Mr. Agema’s legislation would take 80 percent of the money in the Natural Resources Trust Fund — which buys property for public use — and spend it elsewhere. Sixty percent of the Trust Fund would go toward the state transportation fund. Twenty percent would go toward airports. The remaining 20 percent would go toward parks.
The proposed raid on designated dollars is as old as the Trust Fund itself.
Established in 1976, the Fund is fed by revenues from oil and gas companies that drill on state lands. The rationale is simple: The people of Michigan trade two non-renewable resource — oil and gas — for another, land.
Yet from the beginning, legislators have been unable to resist reaching their hands into that pot of cash. During the first seven years of the Fund, more than $100 million was diverted to other purposes. Early raids were made to upgrade double-bottom tanker trucks and buttress a sagging budget. In 1983, then-Gov. James Blanchard tried to tap the Fund to pay for a signature program, the Michigan Youth Corps.
Even lawmakers themselves recognized their inability to behave. In 1984, then-State. Rep. Paul Henry, a Grand Rapids Republican and later a member of Congress, helped put on the ballot a constitutional amendment that protected the Trust Fund from these kind of grabs. Voters passed it by huge numbers, nearly a 2-1 ratio.
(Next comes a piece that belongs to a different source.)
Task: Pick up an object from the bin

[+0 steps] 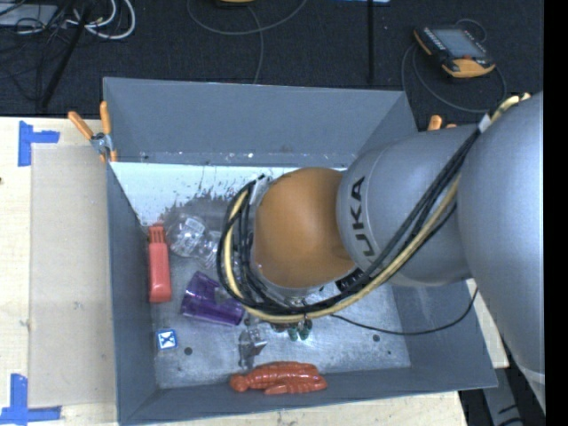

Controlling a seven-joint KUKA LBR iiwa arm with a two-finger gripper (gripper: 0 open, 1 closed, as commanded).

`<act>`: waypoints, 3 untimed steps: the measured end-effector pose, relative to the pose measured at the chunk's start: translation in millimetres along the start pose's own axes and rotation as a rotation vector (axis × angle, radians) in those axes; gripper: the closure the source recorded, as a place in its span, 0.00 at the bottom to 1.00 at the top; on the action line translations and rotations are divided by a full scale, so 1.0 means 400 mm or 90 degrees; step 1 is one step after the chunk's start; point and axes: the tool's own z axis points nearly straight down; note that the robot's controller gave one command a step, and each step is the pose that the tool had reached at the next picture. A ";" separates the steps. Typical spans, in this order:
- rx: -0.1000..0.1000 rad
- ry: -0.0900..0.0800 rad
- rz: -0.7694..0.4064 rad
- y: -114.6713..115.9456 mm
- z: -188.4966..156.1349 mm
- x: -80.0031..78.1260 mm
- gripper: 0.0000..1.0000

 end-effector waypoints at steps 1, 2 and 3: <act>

In 1994, voters again overwhelmingly blocked diversion of some Trust Fund money, and raised the cap on the amount that could be held in the Fund at any one time. In 2002, voters raised the cap again, to $500 million, a level expected to be hit this year. Overflow revenue goes into the State Park Endowment Fund for park maintenance.
The money shift Mr. Agema proposes would require another state-wide ballot question to change the constitution. Given the history, that proposal would almost certainly fail.
The Fund has been put to good use. We see the results all around West Michigan, most recently in the purchase of pristine dune land on Lake Michigan in Saugatuck.
Mr. Agema holds an apparent philosophical opposition to too much publicly owned land.
“It’s getting to the point,” Mr. Agema has said, “where the state of Michigan will own the state and the people won’t.” Yet the state is the people, and the trust fund allows preserved land to belong to everyone, not a fortunate few. Land preservation defines the very heart of Michigan’s conservation ethic and helps maintain the state a status as a popular tourist destination.
Mr. Agema is being joined in this effort by two other West Michigan lawmakers — Reps. Ken Yonker, R-Caledonia Township, and Thomas Hooker, R-Byron Township.
Certainly, these legislators see a cash-starved budget and an easy source of money. Roads are woefully underfunded. That makes it incumbent on Mr. Agema, Mr. Yonkers and Mr. Hooker to build a road funding system that will be sustainable for the future, not cast covetous eyes on the Trust Fund as past lawmakers have done.
Far better for the state if these lawmakers do the hard work — not raid funds the people of Michigan have repeatedly designated for the preservation and maintenance of precious public lands.